"Welcome to my little homepage"

I've had a pretty rough and interesting life. I am a true computer nerdette at heart. I've been a neurotic workaholic since I was in my teens (my MS and my medications have slowed me way down these days). I earned my Associates Degree in Accounting while attending school at night and worked in the Accounting and Computer fields until 1995 when I was forced to go on disability due to Multiple Sclerosis. I have also been diagnosed with Fibromyalgia (secondary to MS) and Snapping Scapula Syndrome (I just love the name - but hate the "Snap" it puts in my life). Oh Life's Joys.

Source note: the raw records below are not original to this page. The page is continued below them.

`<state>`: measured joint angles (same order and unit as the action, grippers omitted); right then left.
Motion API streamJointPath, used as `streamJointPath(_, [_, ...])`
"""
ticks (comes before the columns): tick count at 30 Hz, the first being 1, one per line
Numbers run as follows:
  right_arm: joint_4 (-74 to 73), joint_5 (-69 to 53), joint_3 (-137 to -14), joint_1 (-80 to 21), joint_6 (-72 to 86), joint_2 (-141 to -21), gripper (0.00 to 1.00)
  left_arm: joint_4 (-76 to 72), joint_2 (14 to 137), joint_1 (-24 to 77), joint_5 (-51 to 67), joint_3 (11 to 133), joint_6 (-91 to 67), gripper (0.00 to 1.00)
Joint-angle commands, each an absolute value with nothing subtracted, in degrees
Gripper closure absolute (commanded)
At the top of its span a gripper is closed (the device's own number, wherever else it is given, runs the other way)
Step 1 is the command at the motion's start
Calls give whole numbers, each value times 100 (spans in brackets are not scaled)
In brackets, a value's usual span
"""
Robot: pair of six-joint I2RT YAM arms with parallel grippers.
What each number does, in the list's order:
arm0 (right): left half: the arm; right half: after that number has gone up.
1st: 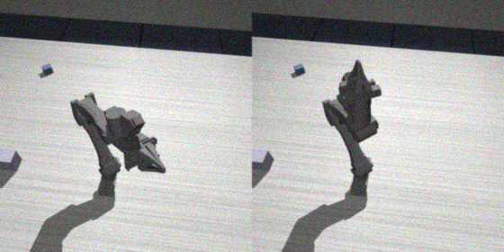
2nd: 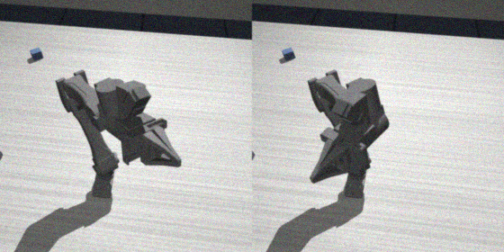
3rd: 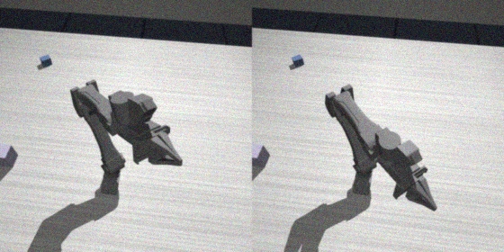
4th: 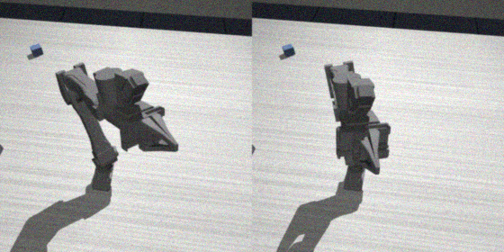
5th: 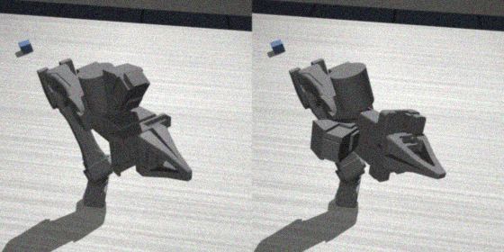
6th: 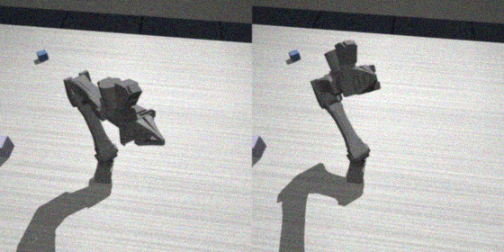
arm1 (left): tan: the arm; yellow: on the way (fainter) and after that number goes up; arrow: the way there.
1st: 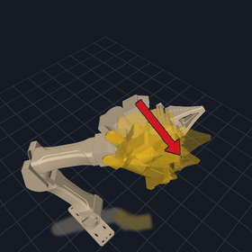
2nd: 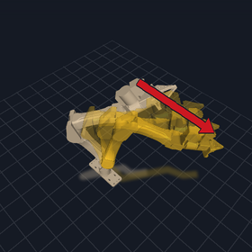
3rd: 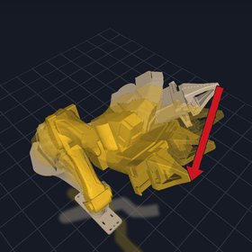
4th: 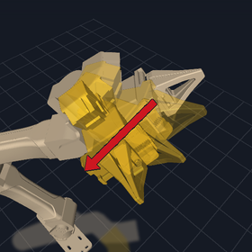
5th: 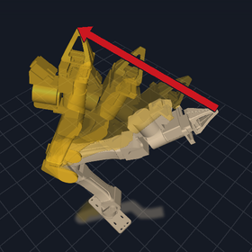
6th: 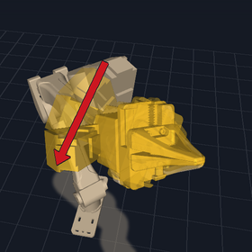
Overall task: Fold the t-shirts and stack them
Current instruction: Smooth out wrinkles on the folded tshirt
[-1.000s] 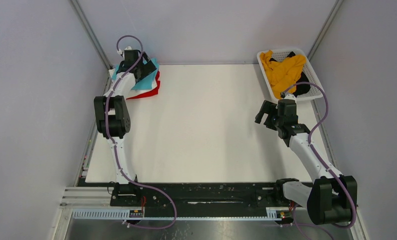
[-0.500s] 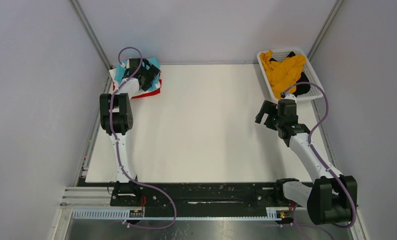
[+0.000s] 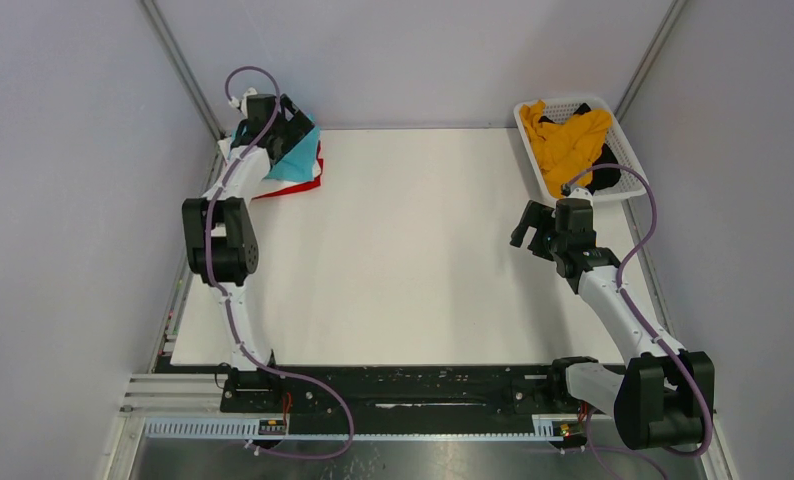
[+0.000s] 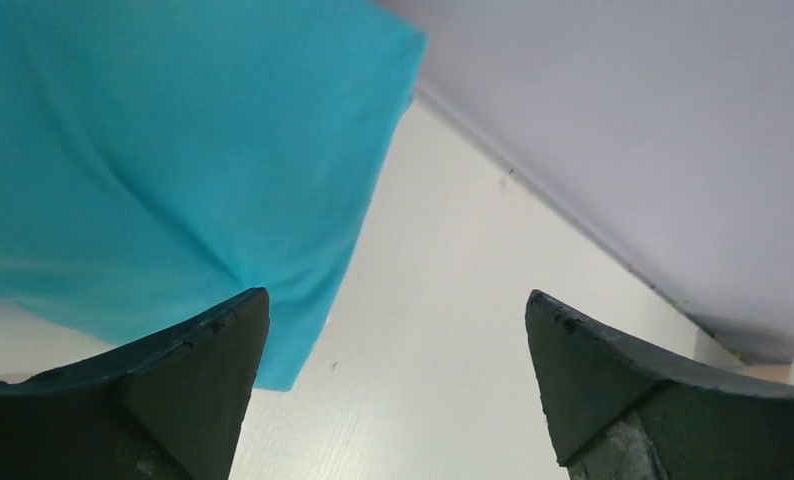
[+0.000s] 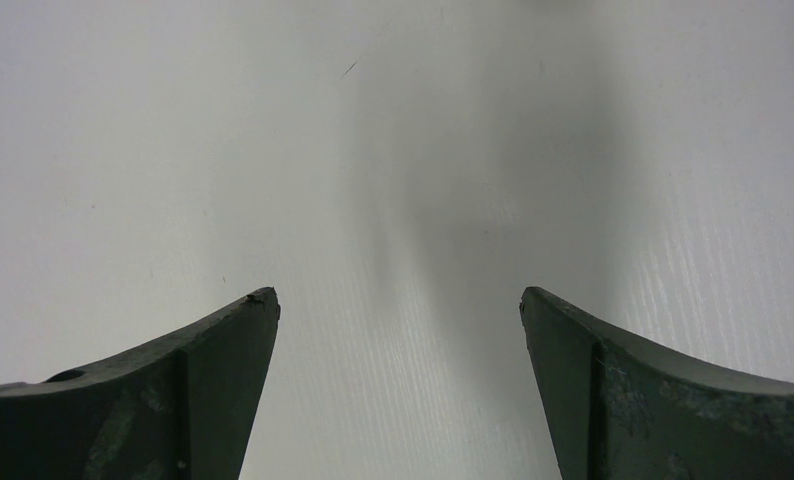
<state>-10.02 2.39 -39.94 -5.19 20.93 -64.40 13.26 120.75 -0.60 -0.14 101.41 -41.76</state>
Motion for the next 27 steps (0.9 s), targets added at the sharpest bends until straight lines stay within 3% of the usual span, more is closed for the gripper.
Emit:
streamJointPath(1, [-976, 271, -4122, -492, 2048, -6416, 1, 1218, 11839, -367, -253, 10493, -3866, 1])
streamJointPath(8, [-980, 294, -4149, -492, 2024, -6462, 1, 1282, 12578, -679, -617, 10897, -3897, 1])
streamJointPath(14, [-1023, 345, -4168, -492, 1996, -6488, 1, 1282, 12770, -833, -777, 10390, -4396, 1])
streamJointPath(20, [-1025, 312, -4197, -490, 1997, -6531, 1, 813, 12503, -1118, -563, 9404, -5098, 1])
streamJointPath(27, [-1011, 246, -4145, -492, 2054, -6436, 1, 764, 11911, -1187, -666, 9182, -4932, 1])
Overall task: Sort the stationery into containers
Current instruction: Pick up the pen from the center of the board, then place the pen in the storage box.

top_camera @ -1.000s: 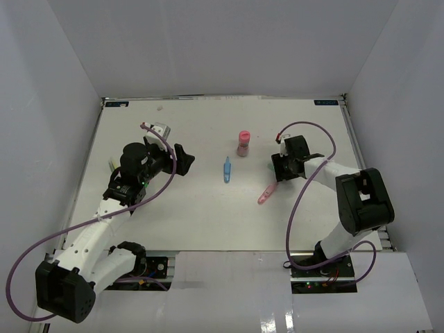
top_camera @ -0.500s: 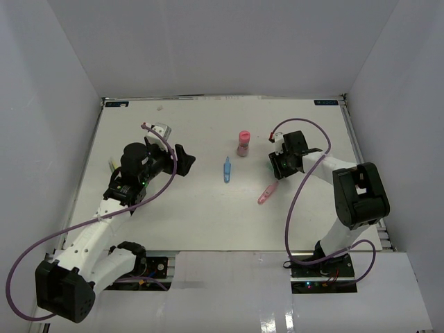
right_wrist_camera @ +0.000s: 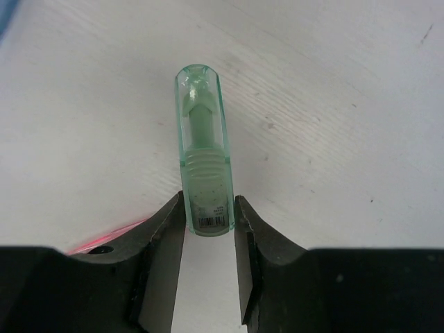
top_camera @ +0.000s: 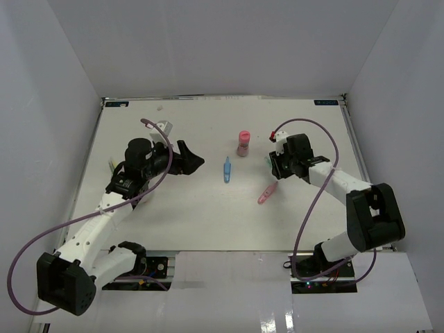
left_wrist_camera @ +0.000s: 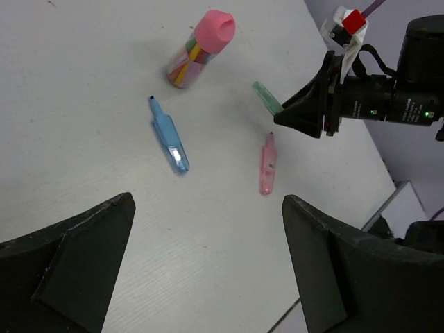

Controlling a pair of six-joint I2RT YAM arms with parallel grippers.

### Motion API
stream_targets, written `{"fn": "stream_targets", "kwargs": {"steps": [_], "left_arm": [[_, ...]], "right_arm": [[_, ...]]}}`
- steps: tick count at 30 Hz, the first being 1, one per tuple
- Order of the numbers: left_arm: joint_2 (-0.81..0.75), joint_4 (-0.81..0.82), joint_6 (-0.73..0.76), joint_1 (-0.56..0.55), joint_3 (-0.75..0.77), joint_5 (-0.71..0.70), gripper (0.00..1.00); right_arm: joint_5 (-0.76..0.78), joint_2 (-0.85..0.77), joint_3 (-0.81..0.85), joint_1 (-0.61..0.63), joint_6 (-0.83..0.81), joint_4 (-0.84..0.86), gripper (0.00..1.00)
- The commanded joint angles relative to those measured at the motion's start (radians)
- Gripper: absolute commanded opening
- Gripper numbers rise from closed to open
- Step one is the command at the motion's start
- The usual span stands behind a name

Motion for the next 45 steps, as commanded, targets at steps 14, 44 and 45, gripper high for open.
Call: {"fn": "stream_targets", "kwargs": {"steps": [14, 44, 45], "left_arm": [[0.245, 0.05, -0.314, -0.262, 0.215, -0.054, 0.97], [0.47, 0.067, -0.333, -0.41, 0.364, -0.178, 0.07], [0.465, 0.064, -0.331, -0.41, 0.362, -0.185, 0.06]], "right_arm": [[-0.242, -0.484, -0.194, 0.221, 0.113, 0.377, 0.3], [-0.276, -0.516, -0.303, 0.252, 0.121, 0.497, 0.46], [-0.271, -0.518, -0.303, 0.252, 0.121, 0.496, 0.56]]}}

I was diagnosed with MS in 1990 at the age of 26. MS slowly destroys the Central Nervous System (brain and spinal cord). MS is not Muscular Dystrophy which is a disease that atrophies the muscles (usually in children). I encourage you to visit the National Multiple Sclerosis Society's homepage. There are many famous people who have it, including Annette Funicello, Richard Pryor, Squiggy from Laverne & Shirley, Montel Williams, Clay Walker, Houston's own ABC anchor, Melanie Lawson, Houston's former gossip columnist Maxine Messinger and the late Barbara Jordan. This guy has a great list of famous people with MS you can browse through alphebetically (yes, there are more than you think). Laetoli Man's Famous People with MS Page. Please click on the following to visit the National Multiple Sclerosis Society homepage. I've also created a webpage full of pictures from the MS Society's Camp Can Do in Texas. There are 7 or 8 pages of pictures. Just click on the following link to take a peek at Camp Can Do. These are links to pictures you can browse full of pictures of people with MS and MS related events, like Camp Can Do. A Luncheon Get Together Camp Can Do - Year 2000 Camp Can Do - Year 2000 Continued For those of you doing searches for personal MS stories - mine is at the bottom of this page. I've tried to answer most of the questions I've received e-mails about.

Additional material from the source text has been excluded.